Question

[3c(4^2)-6c]/[5^2-4]
simplify the expression completely

Answer 1

\[\Large \frac{ 3c4^2-6c }{ 5^2-4 }\] right?

Answer 2

right

Answer 3

So... apply PEMDAS to the num'r and den'r (separately).

Evaluate the exponents, then you'll have some multiplication in the num'r (the 3 * 4^2), then add/subtract the like terms. You'll finally get to where you have a single term (a monomial) in the num'r, and just a number in the den'r. You might be able to reduce at that point. ;)

Answer 4

i can't understand
please the answer?

Answer 5

As is the site policy, I will not give you the answer.
http://openstudy.com/code-of-conduct

Anyway, it is of no use to you to have the answer without understanding how to do the problem, as clearly your teacher thinks you should be able to do.

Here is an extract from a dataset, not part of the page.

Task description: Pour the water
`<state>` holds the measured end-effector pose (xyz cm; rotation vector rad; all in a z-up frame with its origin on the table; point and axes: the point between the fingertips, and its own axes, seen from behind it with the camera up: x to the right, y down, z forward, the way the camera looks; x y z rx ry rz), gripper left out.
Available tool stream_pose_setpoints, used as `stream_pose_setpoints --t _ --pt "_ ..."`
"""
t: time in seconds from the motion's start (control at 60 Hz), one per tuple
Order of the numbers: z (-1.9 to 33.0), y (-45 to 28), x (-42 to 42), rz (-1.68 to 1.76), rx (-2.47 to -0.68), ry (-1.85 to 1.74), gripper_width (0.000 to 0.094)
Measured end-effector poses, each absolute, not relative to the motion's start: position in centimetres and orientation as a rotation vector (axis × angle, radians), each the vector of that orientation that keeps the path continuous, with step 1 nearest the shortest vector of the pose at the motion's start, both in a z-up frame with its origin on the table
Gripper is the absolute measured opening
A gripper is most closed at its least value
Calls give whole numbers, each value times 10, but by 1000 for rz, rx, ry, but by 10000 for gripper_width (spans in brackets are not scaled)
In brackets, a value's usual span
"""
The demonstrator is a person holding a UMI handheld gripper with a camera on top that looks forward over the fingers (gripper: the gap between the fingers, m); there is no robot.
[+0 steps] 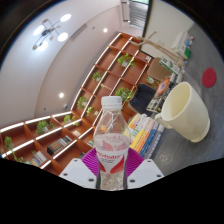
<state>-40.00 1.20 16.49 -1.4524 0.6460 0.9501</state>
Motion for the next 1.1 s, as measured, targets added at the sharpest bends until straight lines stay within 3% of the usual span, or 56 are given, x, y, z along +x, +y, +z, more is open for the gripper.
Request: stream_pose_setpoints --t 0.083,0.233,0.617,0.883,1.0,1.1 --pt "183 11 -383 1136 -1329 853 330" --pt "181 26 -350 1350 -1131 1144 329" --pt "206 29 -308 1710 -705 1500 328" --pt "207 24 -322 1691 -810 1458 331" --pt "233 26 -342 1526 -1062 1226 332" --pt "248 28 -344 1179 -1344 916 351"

If you want me to help you UNDERSTAND HOW to do it, I will. If you don't want to understand it, then I won't bother. Up to you.

Answer 6

can you draw me how to do it

Answer 7

please

Answer 8

What is 4^2?

What is 5^2?

Answer 9

=16
=25

Answer 10

Ok good... so now we have

\[\Large \frac{ 3c(16)-6c }{ 25-4 }\]

Now do the product in the first term of the num'r: 3*c*16 = ?

Answer 11

c=16/3
c=5.3

Answer 12

Ack... no. First of all, we aren't SOLVING for c. it's a TERM not an EQUATION.

Just simplify the product: 3*c*16 = ?

E.g., 2*m*12 = 24m
5*z*(-7)=-35z

so what is 3*c*16 = ?

Answer 13

=48

Answer 14

almost.... don't forget your c! So you get 48c for that term.

Now we have:

Answer 15

48c-6c

Answer 16

\[\Large \frac{ 48c-6c }{ 25-4 }\]

OK, now one at a time we'll do the subtraction. In the den'r, you have 25 - 4 =?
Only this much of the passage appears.